This is one of the 100+ free recipes of the IPython Cookbook, Second Edition, by Cyrille Rossant, a guide to numerical computing and data science in the Jupyter Notebook. The ebook and printed book are available for purchase at Packt Publishing.

▶  Text on GitHub with a CC-BY-NC-ND license
▶  Code on GitHub with a MIT license

Statistical hypothesis testing allows us to make decisions in the presence of incomplete data. By definition, these decisions are uncertain. Statisticians have developed rigorous methods to evaluate this risk. Nevertheless, some subjectivity is always involved in the decision-making process. The theory is just a tool that helps us make decisions in an uncertain world.

Here, we introduce the most basic ideas behind statistical hypothesis testing. We will follow an particularly simple example: coin tossing. More precisely, we will show how to perform a z-test, and we will briefly explain the mathematical ideas underlying it. This kind of method (also called the frequentist method), although widely used in science, is not without flaws and interpretation difficulties. We will show another approach based on Bayesian theory later in this chapter. It is very helpful to understand both approaches.

You need to have a basic knowledge of probability theory for this recipe (random variables, distributions, expectancy, variance, central limit theorem, and so on).

How to do it...

Many frequentist methods for hypothesis testing roughly involve the following steps:

1.  Writing down the hypotheses, notably the null hypothesis, which is the opposite of the hypothesis we want to prove (with a certain degree of confidence). 2.  Computing a test statistic, a mathematical formula depending on the test type, the model, the hypotheses, and the data. 3.  Using the computed value to reject the hypothesis with a given level of uncertainty, or fail to conclude (and, consequently, accept the hypothesis until future studies reject it).

For example, to test the efficacy of a new drug, doctors may consider, as a null hypothesis, that the drug has no statistically significant effect on a group of patients compared to a control group of patients who do not take the drug.
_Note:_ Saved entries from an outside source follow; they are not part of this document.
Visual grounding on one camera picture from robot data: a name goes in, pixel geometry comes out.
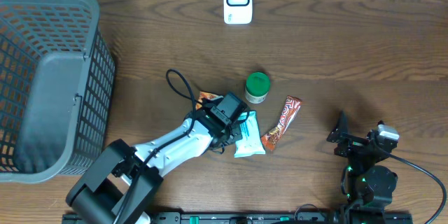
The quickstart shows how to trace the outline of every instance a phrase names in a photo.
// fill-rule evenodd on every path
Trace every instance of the green connector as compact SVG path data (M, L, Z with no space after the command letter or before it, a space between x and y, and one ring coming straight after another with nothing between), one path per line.
M190 224L199 224L199 217L191 216L190 217Z

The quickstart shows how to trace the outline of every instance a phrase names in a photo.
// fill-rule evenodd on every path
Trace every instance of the gray plastic basket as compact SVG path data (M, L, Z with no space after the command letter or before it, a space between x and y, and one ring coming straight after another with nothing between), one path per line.
M82 174L101 153L115 63L96 0L0 0L0 182Z

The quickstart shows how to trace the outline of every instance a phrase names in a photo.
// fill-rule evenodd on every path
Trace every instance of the wooden table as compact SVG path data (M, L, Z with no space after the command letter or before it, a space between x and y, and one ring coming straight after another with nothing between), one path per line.
M165 81L172 67L195 93L240 96L251 72L267 72L272 89L252 106L262 134L277 124L286 95L304 100L273 153L235 159L233 146L206 153L168 174L154 205L293 211L345 203L346 160L326 142L342 109L359 136L380 119L396 127L393 153L448 184L448 0L254 0L253 21L241 26L224 23L223 0L98 1L118 65L107 144L143 143L180 125L190 106ZM395 160L382 164L399 177L387 209L423 223L440 204L438 185ZM0 222L60 223L77 180L0 185ZM436 223L447 222L445 210Z

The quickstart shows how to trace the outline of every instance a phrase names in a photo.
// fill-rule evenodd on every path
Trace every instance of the blue and white packet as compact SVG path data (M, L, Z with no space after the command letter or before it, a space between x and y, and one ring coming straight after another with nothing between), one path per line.
M256 111L242 113L238 120L245 120L247 113L249 113L247 120L239 126L243 139L235 142L237 146L235 158L248 157L254 154L266 154L260 140Z

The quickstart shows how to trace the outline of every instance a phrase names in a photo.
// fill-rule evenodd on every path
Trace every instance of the small container with green lid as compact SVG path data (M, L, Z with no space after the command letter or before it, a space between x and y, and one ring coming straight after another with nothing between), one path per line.
M249 102L259 104L266 99L270 87L269 77L264 73L255 72L247 78L244 94Z

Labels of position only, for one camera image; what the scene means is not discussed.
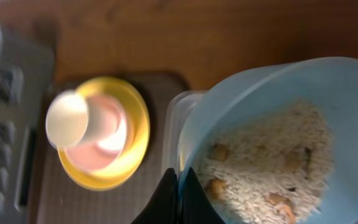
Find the cream cup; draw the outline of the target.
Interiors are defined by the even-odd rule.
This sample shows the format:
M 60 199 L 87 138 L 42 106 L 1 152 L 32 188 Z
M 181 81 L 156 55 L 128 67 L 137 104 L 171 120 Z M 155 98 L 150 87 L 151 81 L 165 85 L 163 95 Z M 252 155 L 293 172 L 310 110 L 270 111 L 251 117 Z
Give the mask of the cream cup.
M 114 134 L 120 110 L 105 95 L 82 96 L 64 91 L 49 106 L 45 127 L 48 140 L 56 147 L 69 149 L 91 144 Z

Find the rice leftovers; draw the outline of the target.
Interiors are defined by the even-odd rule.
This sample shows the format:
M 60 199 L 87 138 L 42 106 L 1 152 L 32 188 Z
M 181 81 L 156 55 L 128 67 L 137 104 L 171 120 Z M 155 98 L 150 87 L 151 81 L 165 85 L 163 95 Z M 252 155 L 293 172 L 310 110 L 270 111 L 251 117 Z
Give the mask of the rice leftovers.
M 219 132 L 193 169 L 225 222 L 299 223 L 319 212 L 332 141 L 319 108 L 296 100 Z

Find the pink bowl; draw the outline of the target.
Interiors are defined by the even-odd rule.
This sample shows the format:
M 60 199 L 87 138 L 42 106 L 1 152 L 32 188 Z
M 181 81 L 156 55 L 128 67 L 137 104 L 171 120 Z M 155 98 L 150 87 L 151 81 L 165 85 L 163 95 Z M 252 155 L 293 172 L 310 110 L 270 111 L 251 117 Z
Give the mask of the pink bowl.
M 77 145 L 65 149 L 65 155 L 77 169 L 96 172 L 121 155 L 129 135 L 129 122 L 122 103 L 111 96 L 89 96 L 86 104 L 86 131 Z

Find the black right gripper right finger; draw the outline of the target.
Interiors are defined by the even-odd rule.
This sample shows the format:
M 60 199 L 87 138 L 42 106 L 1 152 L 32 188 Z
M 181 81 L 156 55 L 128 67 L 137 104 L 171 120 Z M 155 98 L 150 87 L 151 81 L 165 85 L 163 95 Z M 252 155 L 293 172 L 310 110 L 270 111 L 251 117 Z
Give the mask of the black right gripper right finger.
M 189 169 L 181 198 L 181 224 L 225 224 L 210 204 L 194 170 Z

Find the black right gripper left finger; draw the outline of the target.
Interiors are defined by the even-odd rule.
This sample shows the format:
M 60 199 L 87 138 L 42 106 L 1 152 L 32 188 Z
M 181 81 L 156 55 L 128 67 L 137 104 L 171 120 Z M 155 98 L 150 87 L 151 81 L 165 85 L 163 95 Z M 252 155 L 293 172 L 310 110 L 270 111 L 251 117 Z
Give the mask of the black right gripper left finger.
M 178 180 L 174 168 L 162 176 L 148 204 L 131 224 L 176 224 Z

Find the light blue bowl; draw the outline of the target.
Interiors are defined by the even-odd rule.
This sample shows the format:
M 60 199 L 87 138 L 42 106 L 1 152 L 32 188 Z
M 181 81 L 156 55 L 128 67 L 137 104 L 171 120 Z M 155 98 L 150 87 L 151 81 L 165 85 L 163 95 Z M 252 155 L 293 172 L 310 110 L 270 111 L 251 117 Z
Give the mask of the light blue bowl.
M 184 185 L 201 145 L 218 130 L 296 98 L 323 112 L 334 134 L 334 172 L 309 223 L 358 223 L 358 59 L 324 57 L 253 68 L 221 81 L 196 104 L 178 142 Z

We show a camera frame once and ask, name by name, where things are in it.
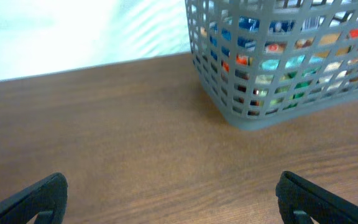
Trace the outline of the teal tissue pocket pack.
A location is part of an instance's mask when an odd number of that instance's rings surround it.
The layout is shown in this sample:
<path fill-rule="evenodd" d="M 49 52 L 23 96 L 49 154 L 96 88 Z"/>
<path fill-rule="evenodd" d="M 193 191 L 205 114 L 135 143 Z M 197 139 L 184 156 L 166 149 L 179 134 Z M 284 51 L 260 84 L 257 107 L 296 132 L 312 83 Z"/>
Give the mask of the teal tissue pocket pack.
<path fill-rule="evenodd" d="M 303 61 L 305 59 L 305 56 L 304 55 L 300 55 L 300 56 L 297 56 L 297 57 L 292 57 L 290 59 L 287 60 L 286 64 L 285 64 L 285 68 L 296 68 L 296 67 L 299 67 Z M 320 63 L 324 60 L 324 58 L 322 57 L 316 57 L 316 56 L 312 56 L 310 58 L 310 63 Z M 276 70 L 278 68 L 280 64 L 280 61 L 278 59 L 269 59 L 269 60 L 266 60 L 266 61 L 263 61 L 261 64 L 260 64 L 260 68 L 262 70 L 270 70 L 270 71 L 273 71 L 273 70 Z M 283 81 L 283 80 L 290 80 L 292 78 L 294 78 L 296 76 L 296 72 L 289 72 L 287 74 L 284 74 L 280 80 Z"/>

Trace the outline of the green lid glass jar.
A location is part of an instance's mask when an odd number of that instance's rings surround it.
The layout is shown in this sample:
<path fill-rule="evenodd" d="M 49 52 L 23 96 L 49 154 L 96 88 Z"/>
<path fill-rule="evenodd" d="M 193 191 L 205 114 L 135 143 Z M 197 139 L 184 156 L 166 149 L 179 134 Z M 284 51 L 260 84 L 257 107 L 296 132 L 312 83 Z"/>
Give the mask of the green lid glass jar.
<path fill-rule="evenodd" d="M 269 107 L 279 107 L 283 103 L 288 103 L 283 107 L 283 110 L 296 107 L 298 103 L 294 103 L 294 101 L 306 95 L 306 90 L 310 87 L 311 82 L 311 80 L 307 80 L 298 82 L 294 86 L 284 85 L 276 88 L 274 98 L 270 100 Z"/>

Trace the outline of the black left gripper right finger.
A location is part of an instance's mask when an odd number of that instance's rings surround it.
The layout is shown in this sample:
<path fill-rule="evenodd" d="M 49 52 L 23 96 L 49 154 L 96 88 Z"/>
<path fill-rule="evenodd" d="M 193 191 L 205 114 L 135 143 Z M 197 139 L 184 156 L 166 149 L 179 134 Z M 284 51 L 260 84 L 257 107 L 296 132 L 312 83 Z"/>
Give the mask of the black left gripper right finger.
<path fill-rule="evenodd" d="M 358 224 L 357 205 L 293 172 L 282 172 L 275 194 L 284 223 Z"/>

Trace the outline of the grey plastic lattice basket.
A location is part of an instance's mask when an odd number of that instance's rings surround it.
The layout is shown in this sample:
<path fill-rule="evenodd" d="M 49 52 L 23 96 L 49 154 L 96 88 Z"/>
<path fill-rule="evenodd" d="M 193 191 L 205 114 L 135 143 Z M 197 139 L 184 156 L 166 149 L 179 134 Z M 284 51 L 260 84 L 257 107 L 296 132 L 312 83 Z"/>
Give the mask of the grey plastic lattice basket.
<path fill-rule="evenodd" d="M 229 124 L 259 129 L 358 100 L 358 0 L 185 0 L 185 9 L 201 86 Z M 260 68 L 269 59 L 276 70 Z M 307 80 L 296 107 L 269 107 L 276 88 Z"/>

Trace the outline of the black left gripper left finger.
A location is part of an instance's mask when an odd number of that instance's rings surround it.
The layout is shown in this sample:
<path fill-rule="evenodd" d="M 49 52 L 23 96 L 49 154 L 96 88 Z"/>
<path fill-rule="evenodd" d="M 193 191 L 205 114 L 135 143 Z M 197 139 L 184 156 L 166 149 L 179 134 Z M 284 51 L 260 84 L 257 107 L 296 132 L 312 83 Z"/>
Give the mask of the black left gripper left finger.
<path fill-rule="evenodd" d="M 67 180 L 56 172 L 1 201 L 0 223 L 62 223 L 67 199 Z"/>

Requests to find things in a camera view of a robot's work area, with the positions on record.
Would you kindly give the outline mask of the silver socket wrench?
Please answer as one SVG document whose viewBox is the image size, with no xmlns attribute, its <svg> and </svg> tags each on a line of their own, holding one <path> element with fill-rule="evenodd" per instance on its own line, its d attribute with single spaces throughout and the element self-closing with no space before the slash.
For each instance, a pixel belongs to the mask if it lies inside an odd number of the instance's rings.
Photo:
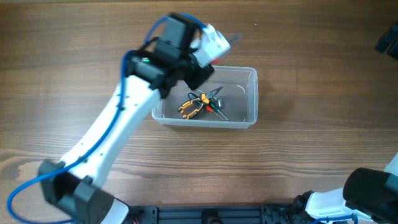
<svg viewBox="0 0 398 224">
<path fill-rule="evenodd" d="M 216 102 L 217 102 L 218 108 L 224 108 L 225 107 L 225 104 L 224 104 L 224 101 L 223 101 L 222 98 L 217 98 Z"/>
</svg>

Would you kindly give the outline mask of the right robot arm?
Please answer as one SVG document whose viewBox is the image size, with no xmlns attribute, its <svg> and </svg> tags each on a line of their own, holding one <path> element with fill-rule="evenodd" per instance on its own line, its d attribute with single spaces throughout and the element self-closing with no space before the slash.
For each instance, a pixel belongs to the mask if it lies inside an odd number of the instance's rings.
<svg viewBox="0 0 398 224">
<path fill-rule="evenodd" d="M 397 223 L 397 156 L 382 171 L 354 170 L 342 188 L 297 196 L 285 218 L 289 223 Z"/>
</svg>

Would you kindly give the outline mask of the orange black pliers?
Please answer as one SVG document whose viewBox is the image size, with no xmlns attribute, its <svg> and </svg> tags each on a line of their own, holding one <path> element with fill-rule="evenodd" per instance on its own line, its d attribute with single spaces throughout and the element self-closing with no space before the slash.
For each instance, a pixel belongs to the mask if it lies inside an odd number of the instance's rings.
<svg viewBox="0 0 398 224">
<path fill-rule="evenodd" d="M 202 110 L 206 110 L 205 107 L 210 104 L 210 99 L 215 97 L 222 89 L 221 86 L 208 93 L 201 92 L 200 96 L 189 93 L 189 100 L 178 107 L 178 112 L 182 114 L 183 119 L 195 118 Z"/>
</svg>

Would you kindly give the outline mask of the red handled cutters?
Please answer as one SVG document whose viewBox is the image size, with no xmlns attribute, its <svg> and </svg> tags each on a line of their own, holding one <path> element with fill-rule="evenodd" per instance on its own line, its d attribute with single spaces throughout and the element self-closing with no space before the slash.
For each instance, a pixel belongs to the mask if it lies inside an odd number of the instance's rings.
<svg viewBox="0 0 398 224">
<path fill-rule="evenodd" d="M 232 35 L 232 36 L 230 36 L 230 37 L 227 37 L 227 38 L 226 38 L 226 41 L 229 43 L 229 46 L 231 47 L 233 44 L 235 44 L 236 42 L 238 42 L 239 40 L 241 40 L 242 37 L 243 37 L 242 34 L 234 34 L 234 35 Z M 220 58 L 223 57 L 223 56 L 225 56 L 226 53 L 227 53 L 227 51 L 224 52 L 223 54 L 221 54 L 218 58 L 214 59 L 214 60 L 211 62 L 211 64 L 212 64 L 212 65 L 217 64 L 217 63 L 220 61 Z"/>
</svg>

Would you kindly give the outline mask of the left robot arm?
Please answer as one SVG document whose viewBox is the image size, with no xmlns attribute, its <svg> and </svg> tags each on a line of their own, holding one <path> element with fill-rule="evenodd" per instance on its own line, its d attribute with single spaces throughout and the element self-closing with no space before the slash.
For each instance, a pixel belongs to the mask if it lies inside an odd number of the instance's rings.
<svg viewBox="0 0 398 224">
<path fill-rule="evenodd" d="M 198 88 L 230 43 L 211 25 L 172 13 L 163 33 L 149 32 L 143 45 L 121 61 L 114 95 L 81 141 L 58 162 L 41 163 L 37 179 L 45 200 L 75 223 L 127 223 L 127 204 L 102 187 L 130 135 L 179 81 Z"/>
</svg>

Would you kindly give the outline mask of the green handled screwdriver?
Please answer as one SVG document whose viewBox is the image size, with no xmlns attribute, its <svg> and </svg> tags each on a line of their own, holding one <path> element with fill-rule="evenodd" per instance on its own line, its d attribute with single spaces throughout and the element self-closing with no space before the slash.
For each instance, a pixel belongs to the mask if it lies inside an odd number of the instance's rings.
<svg viewBox="0 0 398 224">
<path fill-rule="evenodd" d="M 219 107 L 219 99 L 216 98 L 211 98 L 210 99 L 210 108 L 212 111 L 215 113 L 218 113 L 224 120 L 229 121 L 229 119 L 221 112 L 220 107 Z"/>
</svg>

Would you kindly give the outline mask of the black red screwdriver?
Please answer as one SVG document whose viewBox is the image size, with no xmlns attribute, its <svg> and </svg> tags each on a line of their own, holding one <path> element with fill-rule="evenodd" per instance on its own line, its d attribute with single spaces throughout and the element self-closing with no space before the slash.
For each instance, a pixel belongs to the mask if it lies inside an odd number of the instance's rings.
<svg viewBox="0 0 398 224">
<path fill-rule="evenodd" d="M 212 109 L 210 108 L 210 104 L 207 105 L 205 108 L 206 108 L 207 111 L 212 112 L 213 114 L 217 115 L 219 118 L 224 120 L 218 113 L 215 113 L 214 111 L 212 111 Z"/>
</svg>

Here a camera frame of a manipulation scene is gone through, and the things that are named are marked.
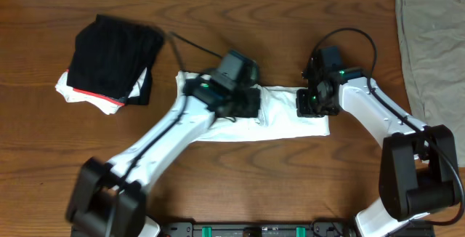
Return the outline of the white printed t-shirt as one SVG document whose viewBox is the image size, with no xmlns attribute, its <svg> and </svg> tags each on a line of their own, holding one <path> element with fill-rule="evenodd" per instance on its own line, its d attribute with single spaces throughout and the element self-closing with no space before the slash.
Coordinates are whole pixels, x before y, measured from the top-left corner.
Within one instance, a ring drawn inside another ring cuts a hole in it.
<svg viewBox="0 0 465 237">
<path fill-rule="evenodd" d="M 328 117 L 304 118 L 296 114 L 297 87 L 261 87 L 261 107 L 256 118 L 218 118 L 198 140 L 253 142 L 297 137 L 327 136 Z"/>
</svg>

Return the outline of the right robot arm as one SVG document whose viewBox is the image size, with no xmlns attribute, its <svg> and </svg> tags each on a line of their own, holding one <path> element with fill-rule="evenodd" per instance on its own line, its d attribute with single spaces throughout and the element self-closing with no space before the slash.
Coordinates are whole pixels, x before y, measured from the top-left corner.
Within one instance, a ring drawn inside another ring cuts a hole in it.
<svg viewBox="0 0 465 237">
<path fill-rule="evenodd" d="M 362 68 L 343 65 L 337 47 L 312 52 L 296 99 L 299 117 L 354 116 L 381 147 L 379 198 L 355 216 L 346 236 L 393 236 L 424 217 L 464 205 L 453 133 L 410 116 Z"/>
</svg>

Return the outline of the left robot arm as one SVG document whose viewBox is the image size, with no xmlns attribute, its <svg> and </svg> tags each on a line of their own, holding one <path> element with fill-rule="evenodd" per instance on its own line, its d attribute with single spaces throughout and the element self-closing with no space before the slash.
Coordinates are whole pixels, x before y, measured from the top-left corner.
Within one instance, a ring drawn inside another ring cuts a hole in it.
<svg viewBox="0 0 465 237">
<path fill-rule="evenodd" d="M 158 236 L 161 226 L 147 215 L 153 186 L 217 118 L 255 118 L 260 91 L 255 61 L 231 50 L 218 68 L 184 81 L 169 112 L 124 152 L 102 163 L 86 161 L 78 174 L 65 219 L 85 236 Z"/>
</svg>

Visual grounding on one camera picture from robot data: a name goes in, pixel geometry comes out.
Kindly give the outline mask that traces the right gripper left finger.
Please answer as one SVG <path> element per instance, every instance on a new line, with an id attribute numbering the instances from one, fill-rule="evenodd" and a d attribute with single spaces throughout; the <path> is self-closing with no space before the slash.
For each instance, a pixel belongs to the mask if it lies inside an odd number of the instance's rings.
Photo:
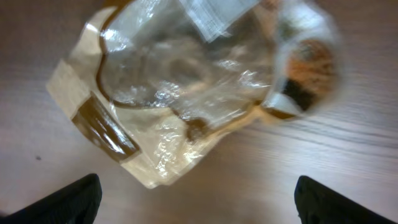
<path id="1" fill-rule="evenodd" d="M 94 222 L 102 199 L 97 174 L 88 174 L 51 195 L 13 214 L 1 223 L 87 223 Z"/>

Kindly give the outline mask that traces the brown cookie snack pouch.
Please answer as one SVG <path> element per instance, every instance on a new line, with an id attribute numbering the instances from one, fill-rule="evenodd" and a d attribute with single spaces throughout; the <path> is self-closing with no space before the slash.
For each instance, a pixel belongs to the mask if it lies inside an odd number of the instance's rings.
<path id="1" fill-rule="evenodd" d="M 341 88 L 340 40 L 314 1 L 108 1 L 47 89 L 142 185 L 169 185 L 256 119 L 304 118 Z"/>

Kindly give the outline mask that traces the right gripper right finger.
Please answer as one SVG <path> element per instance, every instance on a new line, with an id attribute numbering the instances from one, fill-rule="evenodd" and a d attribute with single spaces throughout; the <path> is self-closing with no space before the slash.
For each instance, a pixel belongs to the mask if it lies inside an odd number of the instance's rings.
<path id="1" fill-rule="evenodd" d="M 294 200 L 302 224 L 395 224 L 305 175 L 298 178 Z"/>
If studies reject the null hypothesis, it is an argument in favor of the efficacy of the drug (but it is not a definite proof).

Here, we flip a coin $$n$$ times and we observe $$h$$ heads. We want to know whether the coin is fair (null hypothesis). This example is particularly simple yet quite useful for pedagogical purposes. Besides, it is the basis of many more complex methods.

We denote the Bernoulli distribution by $$B(q)$$ with the unknown parameter $$q$$. You can refer to https://en.wikipedia.org/wiki/Bernoulli_distribution for more information.

A Bernoulli variable is:

• 0 (tail) with probability $$1-q$$
• 1 (head) with probability $$q$$

Here are the steps required to conduct a simple statistical z-test:

1.  Let's suppose that after $$n=100$$ flips, we get $$h=61$$ heads. We choose a significance level of 0.05: is the coin fair or not? Our null hypothesis is: the coin is fair ($$q = 1/2$$). We set these variables:

import numpy as np
import scipy.stats as st
import scipy.special as sp

n = 100  # number of coin flips
h = 61  # number of heads
q = .5  # null-hypothesis of fair coin


2.  Let's compute the z-score, which is defined by the following formula (xbar is the estimated average of the distribution). We will explain this formula in the next section, How it works...

xbar = float(h) / n
z = (xbar - q) * np.sqrt(n / (q * (1 - q)))
# We don't want to display more than 4 decimals.
z

 2.2000


3.  Now, from the z-score, we can compute the p-value as follows:

pval = 2 * (1 - st.norm.cdf(z))
pval

 0.0278


4.  This p-value is less than 0.05, so we reject the null hypothesis and conclude that the coin is probably not fair.

How it works...

The coin tossing experiment is modeled as a sequence of $$n$$ independent random variables $$x_i \in \{0,1\}$$ following the Bernoulli distribution $$B(q)$$. Each $$x_i$$ represents one coin flip. After our experiment, we get actual values (samples) for these variables. A different notation is sometimes used to distinguish between the random variables (probabilistic objects) and the actual values (samples).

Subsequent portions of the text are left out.